Task instructions: Output exactly the lines below, starting with the line that has "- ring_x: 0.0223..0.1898" and going on through the line that has "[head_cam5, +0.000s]", both included, and no other lines.

[Items listed in a dataset]
===============
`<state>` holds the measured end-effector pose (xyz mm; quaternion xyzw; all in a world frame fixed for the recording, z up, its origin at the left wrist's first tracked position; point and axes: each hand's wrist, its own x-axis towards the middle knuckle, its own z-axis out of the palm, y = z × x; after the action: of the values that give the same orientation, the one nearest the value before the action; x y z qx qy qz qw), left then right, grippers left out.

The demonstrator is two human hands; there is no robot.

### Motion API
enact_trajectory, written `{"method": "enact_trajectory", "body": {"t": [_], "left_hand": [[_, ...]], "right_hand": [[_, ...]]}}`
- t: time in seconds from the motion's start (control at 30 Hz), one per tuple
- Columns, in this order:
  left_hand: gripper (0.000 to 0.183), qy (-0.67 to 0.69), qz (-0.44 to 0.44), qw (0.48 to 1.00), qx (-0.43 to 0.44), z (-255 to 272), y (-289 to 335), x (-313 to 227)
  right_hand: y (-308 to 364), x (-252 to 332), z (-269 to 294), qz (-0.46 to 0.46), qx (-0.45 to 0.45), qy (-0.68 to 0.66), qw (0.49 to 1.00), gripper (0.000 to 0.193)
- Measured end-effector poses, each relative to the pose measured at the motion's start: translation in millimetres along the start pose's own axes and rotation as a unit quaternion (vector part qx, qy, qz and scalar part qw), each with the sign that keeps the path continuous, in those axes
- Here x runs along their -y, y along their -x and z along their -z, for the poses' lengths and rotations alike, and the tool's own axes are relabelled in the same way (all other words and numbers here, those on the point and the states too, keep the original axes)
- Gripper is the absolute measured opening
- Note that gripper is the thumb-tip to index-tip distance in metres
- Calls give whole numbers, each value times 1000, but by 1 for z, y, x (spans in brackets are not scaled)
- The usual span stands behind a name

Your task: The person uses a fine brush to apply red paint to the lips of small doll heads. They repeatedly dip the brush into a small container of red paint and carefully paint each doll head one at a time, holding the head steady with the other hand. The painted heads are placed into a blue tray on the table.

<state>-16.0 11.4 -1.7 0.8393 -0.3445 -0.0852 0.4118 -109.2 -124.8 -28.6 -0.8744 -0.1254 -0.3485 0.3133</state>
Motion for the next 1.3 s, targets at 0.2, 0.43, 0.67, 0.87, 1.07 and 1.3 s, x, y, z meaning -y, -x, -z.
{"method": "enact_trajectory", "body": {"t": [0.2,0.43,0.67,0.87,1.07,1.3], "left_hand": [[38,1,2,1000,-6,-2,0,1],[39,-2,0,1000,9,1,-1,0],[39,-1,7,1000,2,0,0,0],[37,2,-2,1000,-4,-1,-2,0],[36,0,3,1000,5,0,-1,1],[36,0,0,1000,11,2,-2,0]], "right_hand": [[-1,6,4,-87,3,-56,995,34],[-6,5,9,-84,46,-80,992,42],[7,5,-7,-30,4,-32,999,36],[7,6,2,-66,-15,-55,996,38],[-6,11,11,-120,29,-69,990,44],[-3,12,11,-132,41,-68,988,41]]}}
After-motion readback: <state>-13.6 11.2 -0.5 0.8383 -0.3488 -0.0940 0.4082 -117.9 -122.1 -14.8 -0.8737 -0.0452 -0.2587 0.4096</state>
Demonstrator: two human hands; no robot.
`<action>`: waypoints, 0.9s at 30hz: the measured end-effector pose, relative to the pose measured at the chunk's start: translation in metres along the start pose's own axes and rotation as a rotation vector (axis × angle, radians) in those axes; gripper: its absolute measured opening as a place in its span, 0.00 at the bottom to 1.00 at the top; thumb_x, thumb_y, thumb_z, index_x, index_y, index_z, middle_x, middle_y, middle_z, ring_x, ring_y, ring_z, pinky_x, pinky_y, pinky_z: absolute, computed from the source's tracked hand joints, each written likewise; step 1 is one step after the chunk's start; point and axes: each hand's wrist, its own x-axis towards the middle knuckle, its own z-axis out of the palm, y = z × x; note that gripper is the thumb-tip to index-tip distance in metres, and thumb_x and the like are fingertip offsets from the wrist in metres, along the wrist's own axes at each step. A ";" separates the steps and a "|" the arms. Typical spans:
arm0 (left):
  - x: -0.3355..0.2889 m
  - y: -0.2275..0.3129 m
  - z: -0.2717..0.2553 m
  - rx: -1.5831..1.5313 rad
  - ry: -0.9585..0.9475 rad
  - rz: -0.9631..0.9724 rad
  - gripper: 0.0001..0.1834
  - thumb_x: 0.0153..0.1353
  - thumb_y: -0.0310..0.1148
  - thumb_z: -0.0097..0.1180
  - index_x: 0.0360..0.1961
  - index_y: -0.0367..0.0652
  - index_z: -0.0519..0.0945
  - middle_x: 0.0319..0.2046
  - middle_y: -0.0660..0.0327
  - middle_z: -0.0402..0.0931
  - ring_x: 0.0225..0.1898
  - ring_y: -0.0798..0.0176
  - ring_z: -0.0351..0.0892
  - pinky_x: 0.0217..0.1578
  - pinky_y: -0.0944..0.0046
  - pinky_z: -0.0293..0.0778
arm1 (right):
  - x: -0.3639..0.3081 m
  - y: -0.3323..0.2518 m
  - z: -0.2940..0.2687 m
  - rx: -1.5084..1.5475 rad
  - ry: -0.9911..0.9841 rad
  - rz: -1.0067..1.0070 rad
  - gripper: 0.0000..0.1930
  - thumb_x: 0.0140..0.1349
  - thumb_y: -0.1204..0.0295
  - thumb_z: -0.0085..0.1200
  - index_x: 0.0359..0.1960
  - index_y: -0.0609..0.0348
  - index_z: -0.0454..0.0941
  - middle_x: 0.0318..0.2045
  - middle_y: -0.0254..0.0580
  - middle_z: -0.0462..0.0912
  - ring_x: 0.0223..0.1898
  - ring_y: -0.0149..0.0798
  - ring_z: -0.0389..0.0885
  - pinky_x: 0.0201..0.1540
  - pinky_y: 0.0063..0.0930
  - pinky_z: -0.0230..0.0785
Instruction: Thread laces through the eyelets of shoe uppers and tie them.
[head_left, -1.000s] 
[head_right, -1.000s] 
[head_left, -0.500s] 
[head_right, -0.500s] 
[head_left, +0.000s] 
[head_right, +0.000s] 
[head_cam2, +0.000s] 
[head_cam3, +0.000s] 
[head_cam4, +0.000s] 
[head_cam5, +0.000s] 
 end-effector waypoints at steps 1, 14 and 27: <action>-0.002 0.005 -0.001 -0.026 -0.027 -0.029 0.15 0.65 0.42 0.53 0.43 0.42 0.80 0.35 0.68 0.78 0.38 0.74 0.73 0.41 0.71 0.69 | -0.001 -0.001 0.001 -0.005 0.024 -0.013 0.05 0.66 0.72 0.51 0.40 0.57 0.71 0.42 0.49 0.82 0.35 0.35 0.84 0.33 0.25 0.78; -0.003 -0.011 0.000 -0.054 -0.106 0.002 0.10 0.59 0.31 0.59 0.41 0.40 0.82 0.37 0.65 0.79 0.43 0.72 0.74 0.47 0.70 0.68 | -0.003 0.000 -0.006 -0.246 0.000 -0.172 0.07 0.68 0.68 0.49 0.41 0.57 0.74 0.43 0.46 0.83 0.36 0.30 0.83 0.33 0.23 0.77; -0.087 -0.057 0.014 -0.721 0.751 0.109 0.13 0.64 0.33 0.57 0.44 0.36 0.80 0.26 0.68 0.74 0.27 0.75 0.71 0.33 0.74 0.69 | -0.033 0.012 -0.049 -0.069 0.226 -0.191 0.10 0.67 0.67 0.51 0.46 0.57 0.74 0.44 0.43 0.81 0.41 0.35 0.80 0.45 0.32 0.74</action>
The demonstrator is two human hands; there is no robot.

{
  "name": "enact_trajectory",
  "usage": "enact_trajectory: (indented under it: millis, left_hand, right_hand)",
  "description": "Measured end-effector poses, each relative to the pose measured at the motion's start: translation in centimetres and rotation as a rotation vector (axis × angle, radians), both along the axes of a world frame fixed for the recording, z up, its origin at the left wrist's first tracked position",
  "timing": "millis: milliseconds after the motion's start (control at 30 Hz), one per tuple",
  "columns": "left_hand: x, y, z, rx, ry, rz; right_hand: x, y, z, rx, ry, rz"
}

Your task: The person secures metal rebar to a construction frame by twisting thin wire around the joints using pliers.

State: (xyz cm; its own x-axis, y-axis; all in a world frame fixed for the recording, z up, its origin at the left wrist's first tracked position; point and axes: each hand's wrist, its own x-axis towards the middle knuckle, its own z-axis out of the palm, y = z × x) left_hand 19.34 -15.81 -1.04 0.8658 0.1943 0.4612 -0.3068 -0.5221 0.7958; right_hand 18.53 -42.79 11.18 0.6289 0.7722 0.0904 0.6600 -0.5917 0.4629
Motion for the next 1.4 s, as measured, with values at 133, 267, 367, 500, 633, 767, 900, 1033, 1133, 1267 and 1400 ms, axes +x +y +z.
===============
Task output:
  - ring_x: 0.0223..0.1898
  - ring_y: -0.0149..0.0798
  - ring_z: -0.0389..0.0885
  - pinky_x: 0.0201..0.1540
  - pinky_y: 0.0063..0.0930
  - pinky_z: -0.0230..0.0785
Instruction: Thread laces through the eyelets of shoe uppers and tie them.
[head_left, -1.000s] 
[head_right, -1.000s] 
[head_left, -0.500s] 
[head_right, -0.500s] 
[head_left, +0.000s] 
[head_right, +0.000s] 
[head_cam2, +0.000s] 
[head_cam3, +0.000s] 
[head_cam4, +0.000s] 
[head_cam5, +0.000s] 

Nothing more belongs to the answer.